Kommunen hoffen auf Hilfe

Kurz vor Beginn der Koalitionsverhandlungen zwischen Union und SPD hat der Deutsche Städtetag Entlastungen für die Kommunen gefordert. Insbesondere die Sozialausgaben belasten die Haushalte vieler Städte und Gemeinden. Das Thema wird auch in den anstehenden Koalitionsverhandlungen zwischen Union und SPD eine Rolle spielen.

VON BEN ZIMMERMANN
Bremen. Die finanzielle Ausstattung der Kommunen in Deutschland könnte zum Streitpunkt in den anstehenden Koalitionsverhandlungen zwischen Union und SPD werden. Während die Sozialdemokraten in ihren am Wochenende vom Parteikonvent beschlossenen zehn Kernforderungen auch die finanzielle Stärkung der Städte und Gemeinden sowie deren Entlastung bei den Sozialleistungen aufführen, pocht die Union auf einen schärferen Sparkurs.
Der Deutsche Städtetag fordert seinerseits eine weitere Befreiung von allgemeinen Sozialaufgaben. Gegenüber der „Bild“-Zeitung erklärte Hauptgeschäftsführer Stephan Articus: „Die schwierige Finanzsituation strukturschwacher Städte ist nicht länger hinnehmbar und muss von einer neuen Bundesregierung dringend verbessert werden.“ Bei dem Bremer SPD-Bundestagsabgeordneten Carsten Sieling stößt Articus auf offene Ohren. „Die Klage ist berechtigt“, sagt der Finanzpolitiker. Viele Kommunen hätten wegen der Probleme ihre Investitionen weitgehend zurückgefahren; Der Investitionsstau belaufe sich insgesamt auf 700 Milliarden Euro. Auch Bremens finanzielle Probleme lägen vor allem im kommunalen Bereich.
Gemeinsam mit dem Bremer SPD-Chef Andreas Bovenschulte und dem Wirtschaftsforscher Rudolf Hickel hat Sieling ein Konzept für einen Altschuldenfonds entwickelt. Kern des Plans: Die Schulden der Kommunen – aber auch der Länder – werden in einem Fonds gebündelt, wobei der Bund die Zinslast trägt.
Etwas Ähnliches schwebt dem Finanzwissenschaftler André Heinemann vor. Zwar sprudelten die kommunalen Einnahmen („Die Gewerbesteuer geht durch die Decke“), doch seien sie sehr ungleich verteilt. Eine Entschuldung der Haushalte, um wieder Kapazitäten für notwendige Investitionen zu schaffen, sei dringend nötig, erklärt der Juniorprofessor für bundesstaatliche und regionale Finanzbeziehungen an der Universität Bremen. Langfristiges Ziel sollte deshalb ein Schuldenfonds sein, der nach dem Auslaufen des Länderfinanzausgleichs und des Solidarpakts II im Jahr 2019 eingerichtet werden könne, so der frühere Landeschef der Grünen.

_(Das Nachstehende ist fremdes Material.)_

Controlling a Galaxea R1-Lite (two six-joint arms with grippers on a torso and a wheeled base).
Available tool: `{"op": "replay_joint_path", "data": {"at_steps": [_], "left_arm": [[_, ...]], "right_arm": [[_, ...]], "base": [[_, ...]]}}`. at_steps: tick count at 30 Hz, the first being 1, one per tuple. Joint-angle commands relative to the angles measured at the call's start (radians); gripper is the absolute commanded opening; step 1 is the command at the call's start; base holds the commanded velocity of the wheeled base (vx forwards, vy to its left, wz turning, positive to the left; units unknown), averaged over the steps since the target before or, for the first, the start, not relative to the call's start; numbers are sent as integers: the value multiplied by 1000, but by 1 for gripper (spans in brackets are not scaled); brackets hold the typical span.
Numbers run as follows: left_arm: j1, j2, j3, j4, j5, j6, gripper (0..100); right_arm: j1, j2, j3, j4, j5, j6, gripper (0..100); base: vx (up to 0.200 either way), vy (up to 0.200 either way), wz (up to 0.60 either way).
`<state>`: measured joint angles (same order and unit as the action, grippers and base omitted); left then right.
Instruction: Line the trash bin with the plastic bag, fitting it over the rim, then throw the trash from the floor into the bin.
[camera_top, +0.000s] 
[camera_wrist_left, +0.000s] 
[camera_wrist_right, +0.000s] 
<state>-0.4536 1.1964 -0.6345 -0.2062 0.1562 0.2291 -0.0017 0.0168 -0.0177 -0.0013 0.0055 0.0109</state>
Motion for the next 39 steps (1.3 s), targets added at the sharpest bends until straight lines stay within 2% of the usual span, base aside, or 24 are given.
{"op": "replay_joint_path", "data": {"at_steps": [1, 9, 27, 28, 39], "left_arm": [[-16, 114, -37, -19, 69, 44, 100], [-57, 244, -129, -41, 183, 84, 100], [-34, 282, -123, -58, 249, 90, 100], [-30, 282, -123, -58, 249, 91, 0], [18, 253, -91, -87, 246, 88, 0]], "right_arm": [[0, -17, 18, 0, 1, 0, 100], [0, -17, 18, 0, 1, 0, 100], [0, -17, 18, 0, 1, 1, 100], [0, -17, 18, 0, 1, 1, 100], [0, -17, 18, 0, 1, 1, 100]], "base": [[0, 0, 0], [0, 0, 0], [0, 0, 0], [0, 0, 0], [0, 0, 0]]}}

Dass die Verteilung der Finanzen zwischen Bund, Ländern und insbesondere Kommunen in der neuen Legislaturperiode „ein großes Thema“ wird, wünscht sich auch Andreas Mattfeldt, CDU-Bundestagsabgeordneter aus dem Wahlkreis Verden-Osterholz. Allerdings sieht der Haushaltspolitiker auch die Kommunen in der Pflicht. Die seien in den vergangenen vier Jahren bereits erheblich entlastet worden und verzeichneten steigende Einnahmen. Mattfeldt spricht vom Zwei-Klassen-Problem: Während es einigen Gemeinden finanziell gut gehe und sie ihre Haushalte saniert hätten, würden andere weiterhin mehr Geld ausgeben als einnehmen.
Mattfeldts Sorge: Zusätzliche Hilfen könnten versickern. „Nur das Füllhorn über alle auszuschütten, bringt nichts.“ Er könne sich zwar bei notleidenden Kommunen „die Übernahme von Schuldzinsen für einen gewissen Zeitraum“ vorstellen, so der Christdemokrat. Doch für diese Hilfe müsse es – wie bei der Euro-Rettungspolitik auf europäischer Ebene – eine Gegenleistung geben: Reformen und die Konsolidierung der Haushalte.